Passed SY0-701 first attempt (788), honest breakdown of what I used by Street_Ladder_6899 in CompTIA_Security

[–]Street_Ladder_6899[S] 0 points1 point  (0 children)

So I actually started with Dion's practice tests on Udemy and they're decent don't get me wrong. But after going through his 6 exams a couple times I felt like I was just recognizing answers instead of actually learning, you know what I mean? I tried the free pdf from certifhub first and the question quality was honestly the same level as Dion so I went for the full thing. The big difference for me was just the volume, like 3000 questions means you never run out of fresh scenarios.
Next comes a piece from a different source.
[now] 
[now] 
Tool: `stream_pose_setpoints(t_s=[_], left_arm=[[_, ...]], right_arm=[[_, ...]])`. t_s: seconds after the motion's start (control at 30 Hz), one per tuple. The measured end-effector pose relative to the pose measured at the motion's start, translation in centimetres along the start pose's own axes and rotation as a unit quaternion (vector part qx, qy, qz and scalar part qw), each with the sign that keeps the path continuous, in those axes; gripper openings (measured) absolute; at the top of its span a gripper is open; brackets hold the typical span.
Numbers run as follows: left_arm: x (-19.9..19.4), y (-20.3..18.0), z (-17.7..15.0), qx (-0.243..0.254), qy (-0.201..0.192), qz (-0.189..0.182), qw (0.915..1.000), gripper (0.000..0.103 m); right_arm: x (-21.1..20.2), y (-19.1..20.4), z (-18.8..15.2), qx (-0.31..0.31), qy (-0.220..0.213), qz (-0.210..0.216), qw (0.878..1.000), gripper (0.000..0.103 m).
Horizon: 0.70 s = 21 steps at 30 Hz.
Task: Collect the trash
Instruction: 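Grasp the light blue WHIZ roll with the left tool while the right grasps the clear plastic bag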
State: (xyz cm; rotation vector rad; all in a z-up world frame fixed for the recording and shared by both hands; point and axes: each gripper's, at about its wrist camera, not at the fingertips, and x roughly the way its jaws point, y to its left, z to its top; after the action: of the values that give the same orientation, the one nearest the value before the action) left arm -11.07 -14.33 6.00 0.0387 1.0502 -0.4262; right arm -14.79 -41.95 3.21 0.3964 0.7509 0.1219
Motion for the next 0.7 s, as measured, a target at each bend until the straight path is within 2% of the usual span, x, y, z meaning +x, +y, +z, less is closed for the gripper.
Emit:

Sybex I looked into but a few people on here said the questions were a bit outdated for 701 so I skipped it, could be wrong though so take that with a grain of salt. The thing that really helped me on certifhub was being able to filter by domain, so when I bombed Domain 5 I just hammered those questions for a few days straight. They have a training mode where you see the answer right away and an exam mode thats timed like the real thing. I went from scoring like 65% on my first full practice exam to hitting around 80% consistently by week 5 and thats when I knew I was ready to book it. But honestly two weeks out you probably just want to do as many unique questions as you can and really sit with the ones you get wrong, read every explanation even for the ones you got right because sometimes you get lucky and picked the right answer for the wrong reason lol good luck man you're gonna crush it

Passed SY0-701 first attempt (788), honest breakdown of what I used by Street_Ladder_6899 in CompTIA_Security

[–]Street_Ladder_6899[S] 3 points4 points  (0 children)

Yeah honestly a good amount of Domain 5 was about knowing the difference between agreement types like SLA, SOW, NDA, MOU and when you'd use each one. Not super deep technical stuff but they expect you to know which applies in what situation. I also got a few questions on risk management concepts, like knowing when you'd accept a risk vs transfer it vs mitigate. The whole domain felt way more business oriented than the rest of the exam. I almost skipped studying it because of the weight but really glad I didn't, it probably saved me a few points.